La structure de l’ISS comporte huit ports d’amarrage pour les vaisseaux visiteurs, quatre dans le segment américain (USOS) et quatre dans le segment russe (ROS). Étonnamment, malgré ce que l’on pourrait croire, plusieurs systèmes d’accostage incompatibles coexistent. Dans le segment russe, les vaisseaux Soyuz et les cargos Progress utilisent un système de cône et de sonde traditionnel, désigné SSVP (Система Стыковки и Внутреннего Перехода) ou « Système d’accostage et de transfert interne ». Le dispositif actif des Soyuz et Progress est appelé ASA (Активный Стыковочный Агрегат) ou « Appareil de Couplage Actif », tandis que le système passif s’appelle PSA (Пассивный Стыковочный Агрегат).

Le système actif, l’ASA, inclut une sonde extensible nommée Mécanisme de Couplage (SM), qui garantit un accouplement en douceur.
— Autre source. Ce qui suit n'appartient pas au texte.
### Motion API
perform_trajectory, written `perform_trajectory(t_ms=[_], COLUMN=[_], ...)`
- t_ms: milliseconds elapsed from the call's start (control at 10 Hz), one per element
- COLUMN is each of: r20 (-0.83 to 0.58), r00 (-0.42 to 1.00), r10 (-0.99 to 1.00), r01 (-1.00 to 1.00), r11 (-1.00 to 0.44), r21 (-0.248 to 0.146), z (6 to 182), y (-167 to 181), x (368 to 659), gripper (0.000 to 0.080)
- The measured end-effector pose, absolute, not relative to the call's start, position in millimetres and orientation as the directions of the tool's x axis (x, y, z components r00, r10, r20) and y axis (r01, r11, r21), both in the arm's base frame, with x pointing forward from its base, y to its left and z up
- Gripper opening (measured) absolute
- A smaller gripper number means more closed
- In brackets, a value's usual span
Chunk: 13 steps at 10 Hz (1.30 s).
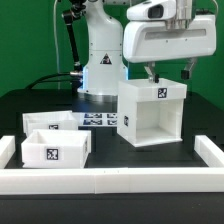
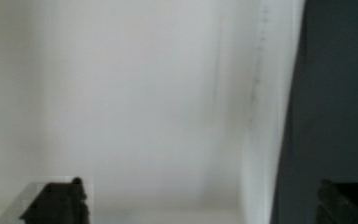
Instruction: Assemble drawer
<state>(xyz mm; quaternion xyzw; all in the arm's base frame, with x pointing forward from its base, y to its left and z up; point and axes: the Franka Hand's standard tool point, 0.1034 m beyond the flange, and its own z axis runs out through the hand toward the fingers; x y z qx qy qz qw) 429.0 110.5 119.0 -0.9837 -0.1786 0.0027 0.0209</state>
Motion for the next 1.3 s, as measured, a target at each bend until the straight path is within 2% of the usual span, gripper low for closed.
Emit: perform_trajectory(t_ms=[200,400,600,700,800,900,1000,1300], r20=[0.003,-0.004,-0.004,-0.004,-0.004,-0.004,-0.003,-0.003], r00=[0.937,0.938,0.938,0.937,0.937,0.937,0.937,0.937], r10=[0.349,0.348,0.347,0.348,0.348,0.348,0.348,0.348], r01=[0.349,0.347,0.347,0.347,0.347,0.347,0.348,0.348], r11=[-0.936,-0.937,-0.937,-0.936,-0.936,-0.936,-0.936,-0.936], r21=[-0.046,-0.049,-0.049,-0.049,-0.049,-0.049,-0.049,-0.049], z=[105.7,102.6,102.4,102.4,102.4,102.4,102.6,102.7], y=[117.0,116.4,116.1,116.2,116.2,116.2,116.2,116.2], x=[419.2,417.7,417.6,417.6,417.6,417.6,418.0,418.0], gripper=[0.0649,0.0649,0.0406,0.0238,0.0238,0.0073,0.0036,0.0036])
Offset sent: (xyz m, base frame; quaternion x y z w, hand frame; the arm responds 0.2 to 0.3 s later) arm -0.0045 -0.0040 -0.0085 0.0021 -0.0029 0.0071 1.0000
Une fois le couplage effectué, des moteurs situés à la base du SM plient la sonde, unissant Soyuz et station. Ce système, qui remonte à la mission Soyuz 10 en 1971, a vu diverses améliorations au fil des ans.
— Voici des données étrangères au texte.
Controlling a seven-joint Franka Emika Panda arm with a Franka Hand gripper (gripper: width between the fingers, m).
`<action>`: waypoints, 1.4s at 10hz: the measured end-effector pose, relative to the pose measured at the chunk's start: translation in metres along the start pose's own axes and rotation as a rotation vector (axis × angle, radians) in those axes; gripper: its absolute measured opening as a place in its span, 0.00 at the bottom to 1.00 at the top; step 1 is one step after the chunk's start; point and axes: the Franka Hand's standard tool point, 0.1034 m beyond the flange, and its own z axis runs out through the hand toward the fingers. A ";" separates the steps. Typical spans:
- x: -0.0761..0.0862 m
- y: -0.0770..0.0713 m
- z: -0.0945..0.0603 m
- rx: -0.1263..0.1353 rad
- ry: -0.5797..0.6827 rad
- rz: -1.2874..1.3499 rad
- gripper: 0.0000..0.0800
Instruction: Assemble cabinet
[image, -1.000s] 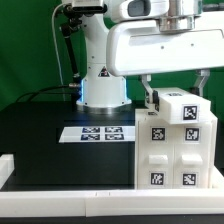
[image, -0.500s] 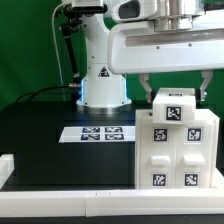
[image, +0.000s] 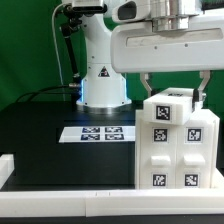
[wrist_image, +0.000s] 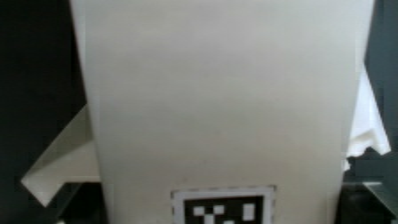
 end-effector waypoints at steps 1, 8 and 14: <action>0.000 0.000 0.000 0.005 0.001 0.104 0.70; -0.003 -0.002 0.000 0.015 -0.017 0.763 0.70; -0.001 -0.003 -0.001 0.028 -0.048 1.193 0.70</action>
Offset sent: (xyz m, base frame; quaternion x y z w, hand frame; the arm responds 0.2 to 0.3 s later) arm -0.0113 -0.0026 0.0040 -0.0179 0.0036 0.2903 0.9568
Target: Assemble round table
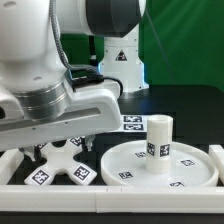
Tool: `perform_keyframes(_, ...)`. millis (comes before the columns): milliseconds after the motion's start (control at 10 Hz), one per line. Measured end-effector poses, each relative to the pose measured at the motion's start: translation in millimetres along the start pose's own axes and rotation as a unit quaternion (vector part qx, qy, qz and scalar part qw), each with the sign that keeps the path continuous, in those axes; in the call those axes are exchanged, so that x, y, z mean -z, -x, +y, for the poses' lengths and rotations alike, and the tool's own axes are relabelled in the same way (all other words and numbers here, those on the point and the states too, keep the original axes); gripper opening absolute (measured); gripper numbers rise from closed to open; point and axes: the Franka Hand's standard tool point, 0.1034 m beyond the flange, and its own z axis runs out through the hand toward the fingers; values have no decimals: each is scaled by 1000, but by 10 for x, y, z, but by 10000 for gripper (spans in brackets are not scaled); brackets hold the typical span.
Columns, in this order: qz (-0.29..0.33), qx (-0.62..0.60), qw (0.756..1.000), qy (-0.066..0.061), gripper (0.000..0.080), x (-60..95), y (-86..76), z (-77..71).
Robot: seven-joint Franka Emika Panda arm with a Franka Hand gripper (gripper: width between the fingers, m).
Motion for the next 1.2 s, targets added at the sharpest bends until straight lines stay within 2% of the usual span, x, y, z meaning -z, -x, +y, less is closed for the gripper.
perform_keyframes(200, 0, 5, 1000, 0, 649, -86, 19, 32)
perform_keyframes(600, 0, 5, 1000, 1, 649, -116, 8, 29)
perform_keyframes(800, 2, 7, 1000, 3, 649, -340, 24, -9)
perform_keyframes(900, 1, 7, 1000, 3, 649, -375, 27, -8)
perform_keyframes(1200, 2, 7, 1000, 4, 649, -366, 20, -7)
Dans le segment américain, deux types de systèmes d’accostage sont utilisés : le CBM (Common Berthing Mechanism) et le NDS (NASA Docking System). Le système CBM, qui a été développé dans les années 80, est privilégié pour la connexion des modules permanents et des navettes cargo, tandis que le NDS est utilisé pour les vaisseaux habités tels que le Crew Dragon, répondant aux normes IDSS.

À ce jour, bien que le système d’accostage NDS soit en grande partie basé sur les précédents systèmes comme le APAS-89, les vaisseaux russes comme la Soyuz rechignent à l’adopter. Cela soulève des questions sur les compromis faits au fil des décennies de développement spatial.
Points à retenir
- Huit vaisseaux non permanents sont amarrés simultanément à l’ISS, un record historique.
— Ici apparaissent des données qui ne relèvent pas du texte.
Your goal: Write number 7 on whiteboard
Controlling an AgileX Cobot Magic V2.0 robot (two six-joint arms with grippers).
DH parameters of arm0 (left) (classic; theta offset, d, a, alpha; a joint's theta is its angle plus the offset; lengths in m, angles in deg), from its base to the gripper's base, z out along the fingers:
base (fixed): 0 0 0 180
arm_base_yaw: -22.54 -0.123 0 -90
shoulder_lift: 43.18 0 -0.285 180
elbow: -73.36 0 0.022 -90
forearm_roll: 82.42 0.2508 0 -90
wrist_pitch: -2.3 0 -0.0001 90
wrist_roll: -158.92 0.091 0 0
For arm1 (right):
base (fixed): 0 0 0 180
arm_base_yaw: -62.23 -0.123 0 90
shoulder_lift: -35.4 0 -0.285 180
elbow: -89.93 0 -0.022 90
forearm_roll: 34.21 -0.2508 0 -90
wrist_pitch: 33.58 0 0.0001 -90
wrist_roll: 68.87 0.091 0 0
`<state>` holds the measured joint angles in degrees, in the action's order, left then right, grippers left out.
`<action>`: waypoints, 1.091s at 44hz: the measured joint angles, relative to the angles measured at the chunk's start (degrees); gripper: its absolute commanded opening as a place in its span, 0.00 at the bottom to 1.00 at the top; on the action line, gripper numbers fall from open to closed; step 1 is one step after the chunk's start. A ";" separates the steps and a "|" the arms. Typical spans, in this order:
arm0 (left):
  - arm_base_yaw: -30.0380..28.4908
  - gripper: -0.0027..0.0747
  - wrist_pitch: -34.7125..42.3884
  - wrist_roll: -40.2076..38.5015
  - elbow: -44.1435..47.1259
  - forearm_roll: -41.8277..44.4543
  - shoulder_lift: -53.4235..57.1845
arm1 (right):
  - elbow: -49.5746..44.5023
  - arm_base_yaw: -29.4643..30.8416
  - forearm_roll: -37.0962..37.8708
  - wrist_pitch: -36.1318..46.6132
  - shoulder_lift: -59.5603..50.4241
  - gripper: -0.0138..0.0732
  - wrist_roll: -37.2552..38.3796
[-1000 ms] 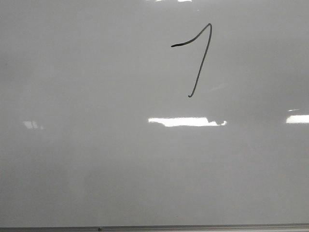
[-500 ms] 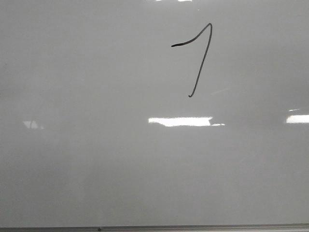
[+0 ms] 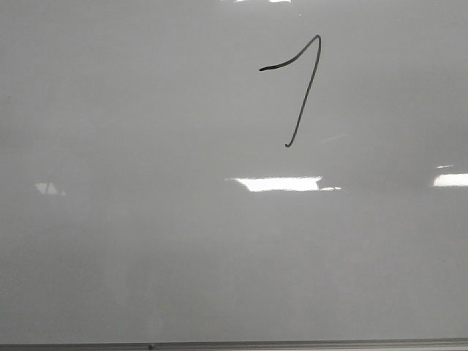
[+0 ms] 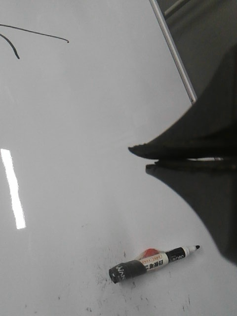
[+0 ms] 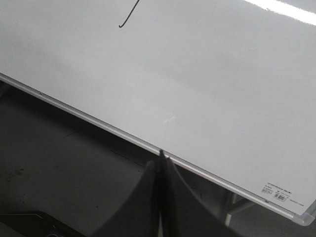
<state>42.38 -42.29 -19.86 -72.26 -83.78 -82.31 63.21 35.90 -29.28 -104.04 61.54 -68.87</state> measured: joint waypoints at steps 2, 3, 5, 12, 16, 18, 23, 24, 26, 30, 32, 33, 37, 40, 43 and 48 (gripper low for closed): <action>0.00 0.01 0.00 0.00 0.00 0.00 0.00 | 0.00 0.00 0.00 0.00 0.00 0.08 0.00; 0.00 0.01 0.00 0.00 0.00 0.00 0.00 | 0.00 0.00 0.00 0.00 0.00 0.08 0.00; 0.00 0.01 0.00 0.00 0.00 0.00 0.00 | 0.00 0.00 0.00 0.00 0.00 0.08 0.00; 0.00 0.01 0.00 0.00 0.00 0.00 0.00 | 0.00 0.00 0.00 0.00 0.00 0.08 0.00; 0.03 0.01 0.34 0.00 0.37 -0.23 0.91 | 0.00 0.00 0.00 0.00 0.00 0.08 0.31; -0.29 0.01 0.63 0.00 1.13 -0.35 1.96 | 0.00 0.00 0.00 0.00 0.00 0.08 0.00; -3.44 0.01 3.55 0.40 4.46 0.81 6.78 | 0.00 0.00 0.00 0.00 0.00 0.08 0.00; -4.20 0.01 4.40 0.44 5.39 0.95 8.22 | 0.00 0.00 0.00 0.00 0.00 0.08 0.00; -6.31 0.01 7.22 0.53 8.58 1.36 10.99 | 0.00 0.00 0.00 0.00 0.00 0.08 0.00; -9.81 0.01 13.04 0.66 15.36 1.97 16.84 | 0.00 0.00 0.00 0.00 0.00 0.08 0.00; -11.48 0.01 16.29 0.70 19.42 2.10 19.38 | 0.00 0.00 0.00 0.00 0.00 0.08 0.00; -11.93 0.01 17.14 0.81 20.58 2.22 20.63 | 0.00 0.00 0.00 0.00 0.00 0.08 0.00; -14.28 0.01 22.45 0.80 28.00 2.22 25.67 | 0.00 0.00 0.00 0.00 0.00 0.08 0.00; -15.54 0.01 26.69 0.83 33.29 2.22 28.89 | 0.00 0.00 0.00 0.00 0.00 0.08 0.00; -16.06 0.01 31.52 0.83 37.91 2.32 30.95 | 0.00 0.00 0.00 0.00 0.00 0.08 0.00; -16.18 0.01 38.77 0.92 43.18 2.32 31.74 | 0.00 0.00 0.00 0.00 0.00 0.08 0.00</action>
<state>26.20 -3.52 -18.94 -29.08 -81.46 -50.57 63.21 35.90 -29.28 -104.04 61.54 -68.87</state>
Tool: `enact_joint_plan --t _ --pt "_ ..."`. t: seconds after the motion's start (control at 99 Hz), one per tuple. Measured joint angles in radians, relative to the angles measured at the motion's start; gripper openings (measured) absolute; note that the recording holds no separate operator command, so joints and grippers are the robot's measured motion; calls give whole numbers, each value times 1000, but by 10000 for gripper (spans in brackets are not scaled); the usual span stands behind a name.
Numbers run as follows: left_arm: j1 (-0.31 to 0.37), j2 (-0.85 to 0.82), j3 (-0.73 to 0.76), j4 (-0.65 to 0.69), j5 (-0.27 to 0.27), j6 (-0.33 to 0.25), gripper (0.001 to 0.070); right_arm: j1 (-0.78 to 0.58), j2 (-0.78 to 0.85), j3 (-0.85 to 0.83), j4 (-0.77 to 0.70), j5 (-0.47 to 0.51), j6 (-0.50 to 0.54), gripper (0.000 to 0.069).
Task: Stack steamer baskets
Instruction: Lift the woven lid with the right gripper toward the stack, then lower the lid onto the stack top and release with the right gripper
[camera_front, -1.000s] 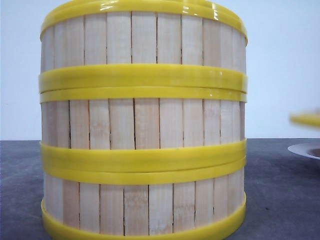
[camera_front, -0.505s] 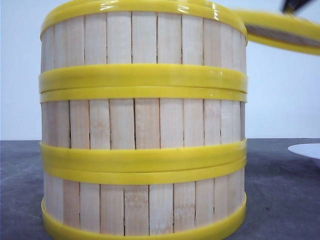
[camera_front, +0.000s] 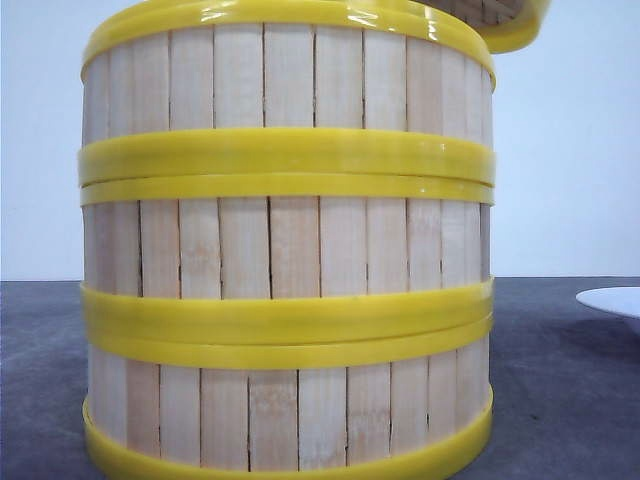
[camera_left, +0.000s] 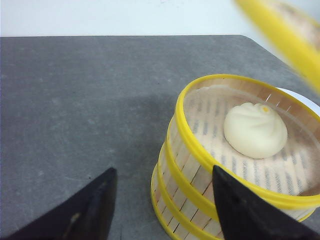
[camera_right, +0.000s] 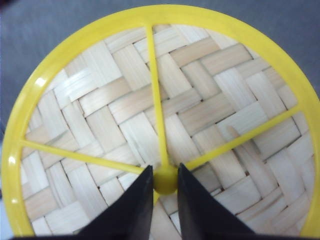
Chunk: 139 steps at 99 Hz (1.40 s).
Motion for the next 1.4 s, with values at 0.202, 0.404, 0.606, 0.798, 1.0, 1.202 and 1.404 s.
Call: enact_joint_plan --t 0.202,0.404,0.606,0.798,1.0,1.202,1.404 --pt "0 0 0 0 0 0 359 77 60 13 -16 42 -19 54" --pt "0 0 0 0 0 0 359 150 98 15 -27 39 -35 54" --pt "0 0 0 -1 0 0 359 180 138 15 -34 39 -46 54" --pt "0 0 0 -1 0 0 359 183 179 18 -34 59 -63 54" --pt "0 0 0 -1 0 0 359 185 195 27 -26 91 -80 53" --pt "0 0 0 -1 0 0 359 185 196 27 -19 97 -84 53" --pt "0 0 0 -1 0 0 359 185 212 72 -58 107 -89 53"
- Le système SSVP est en place depuis 1971, avec plusieurs améliorations au fil des ans.
- Des systèmes d’accostage incompatibles coexistent au sein de l’ISS, tant dans le segment américain que russe.
- Des normes comme le NDS assurent la compatibilité entre différents vaisseaux, contribuant à la coopération internationale en matière spatiale.
- La collaboration spatiale mondiale ne cesse d’évoluer avec les technologies et les missions ambitieuses à venir.
En tant qu’amateur d’exploration spatiale, je trouve fascinant de voir comment ces systèmes complexes interagissent dans un environnement aussi exigeant. Cela soulève des réflexions sur l’avenir de la coopération internationale dans l’espace. Chaque nouvelle mission semble ouvrir la voie à des partenariats inattendus et à une meilleure compréhension technologique. Quelle sera donc la prochaine étape pour ces vaisseaux qui traversent notre ciel étoilé?